僭越(せんえつ)ながら姫様のお言葉を推察すると、今回の調査命令の目的は過客本人ではなく、私や私の騎士団が過客に取り込まれていないかを調べるためということでしょうか?」

「まあね。くだんの過客の件については、状況証拠だけで十分に黒と判断できる」

「乱暴ではないでしょうか」

「彼を初めて見たとき、卿はどう思った?」

 問われ、サフィーリアは目を閉じた。

「……」

 しばらく、彼女はしゃべらず。

「どう誤魔化そうか考えているだろ?」

 王女が沈黙を破った。

 目を開けて、サフィーリアは首を振った。

「彼との出会いは今でも思い出せます。ときおり、夢にも出てきます」

「どんな夢?」

「綺麗な目をしていました。今もそうですが。見ず知らずの世界に来たはずなのに動揺している様子はなく、堂々としていて、歳に見合わぬ落ち着きと自信が見受けられました。目が合った瞬間に感じました。私はこの男と出会う為に生まれてきたのだと。しばらく鼓動が激しくなったのを覚えています。呼吸も少し乱れていたでしょう。心が浮ついた感覚。それは彼と会うたびに続き、彼と接するにつれて次第に慣れていきました。その変わりに彼に会うにつれ、彼への信頼と思慕の念が深くなるのを感じています」

「それ、おかしいと思わないか?」

「思います。ですから彼を尋問しました。姫のご命令の通りに、自白剤を使って」

「その結果が、何もないというわけか?」

「はい。彼はただのお人よしの女ったらしでした」

「……」

「彼は女性をたらしこんで権力を持とうとか、金銭を得ようとか、性欲を満たそうなどという浅ましい欲で動いてはいません」

「性欲については疑問符がつくと思うが?」

「確かに、それは」

 否定しようとしてできず、サフィーリアはうなずきながら苦笑した。



 ***



 一方、その頃――。


『彼はただのお人よしの女ったらしでした』


 遠く離れた場所から聞こえてくる声を、そこにいる者達は確かに聞いた。


「あはははは、ひどいな団長!」

 膝を叩いて、晶が爆笑する。

「ははは、はあ、はあ、苦しい。お腹痛い」

 ひとしきり笑った後、晶はこちらを見る女たちをぐるりと見返した。

 騎士団のNo2、魔術師オリヴィエがいる。沙夜香、綾香の双子の妹たちがいる。

「なあ、沙夜香、綾香。団長はいい人だったろう?」

「いい人……。うーん」

 沙夜香が首をかしげ。

「まあ、ちょっとは見方は変わったけど」

 綾香がしぶしぶという形でうなずいた。

「紅茶のおかわりいかがかしら?」

 艶っぽい笑みを浮かべて、オリヴィエは言った。



 オリヴィエの研究室での出来事だった。

 白翼騎士団は王都の一角に事務所を構えており、団の幹部には個室が与えられている。

『晶に薬を盛ったことについて真意を問いたい』と、双子の少女たちは当事者である晶を伴って騎士団を訪問し。

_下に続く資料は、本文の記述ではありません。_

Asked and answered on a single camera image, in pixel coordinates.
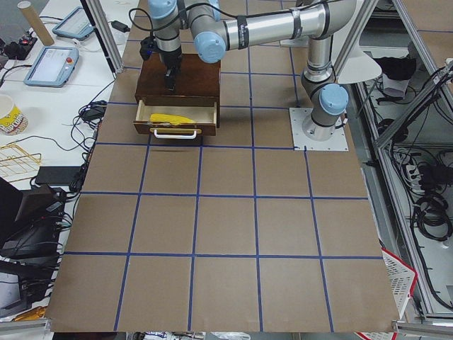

「団長は所用で不在にしてるわ。私が代わりに答えてあげる」

 と、オリヴィエが軽い口調で答えた。

 研究室に通された彼らは、そこで魔法石を使った装置を渡された。

 それは、盗聴器の受信機であった。

「もうすぐ団長が姫様と面会なされるわ。で、私たちは坊やを調べるよう姫様に命令されていたの」

「いま盗聴していることを、団長や姫様は知っているんですか?」

 晶は緊張の面持ちで尋ねた。

「まさか。両方とも知らないわよ。団長は腹芸ができる人じゃないし。全部わたしの一存」

「なんで盗聴を?」

「あとでこの会話を録音して坊ややお嬢ちゃんたちに聞かせようと思ってね。だって一方的に疑われるだけなんて不公平でしょう? 私も疑ったしね。罪ほろぼしってわけ」

「なるほど。でももしばれたら」

「うふふ。その時は私の首が飛べば済むだけの話よ」


 と、いうわけで――。

 晶、沙夜香、綾香の兄妹はサフィーリアとグローリアの会話を聞き。

 サフィーリアの想いを知った。


「いただきます」

 晶は空になったティーカップをオリヴィエに渡す。

「はい」

 なみなみと、オリヴィエは紅茶を注いだ。匂いのきつい茶葉だ。慣れるとクセになる。

「しかし面倒くさい姫ですね」

 いやーな顔をして、沙夜香。

「国の上に立つ方だから苦労がたえないのよ。まだお若いしね」

「できれば直接会って話をしてみたいんですが」

 紅茶をすすり、晶がオリヴィエに尋ねた。

「しばらくは無理ね」

「ですよね」

 小さく、晶は息を吐く。

 しばらくは姫から、めんどうくさい嫌疑をかけられたままということだ。めんどうくさい。

「ま、ともあれ。沙夜香、綾香。二人とも場合によっては騎士団で僕が働き続けるのは反対だと言ったけれども、僕は引き続きこの団長の下で今の仕事を続けたい。二人はどう思う?」

「条件付きで賛成ですね。またお薬を使われるようなら即刻辞めてほしいです」

「私もさやちゃんと一緒」

 真面目な顔で、双子姉妹は言った。ただ少女たちは、晶のことを心配している。

「決まりだ。そういうわけでオリヴィエさん。今後は、こういうことはしないでくれるようお願いします。団長にもそう伝えておいてください」

「ええ、わかったわ」

 珍しく真剣な顔になり、妖艶な魔術師の女はそううなずいた。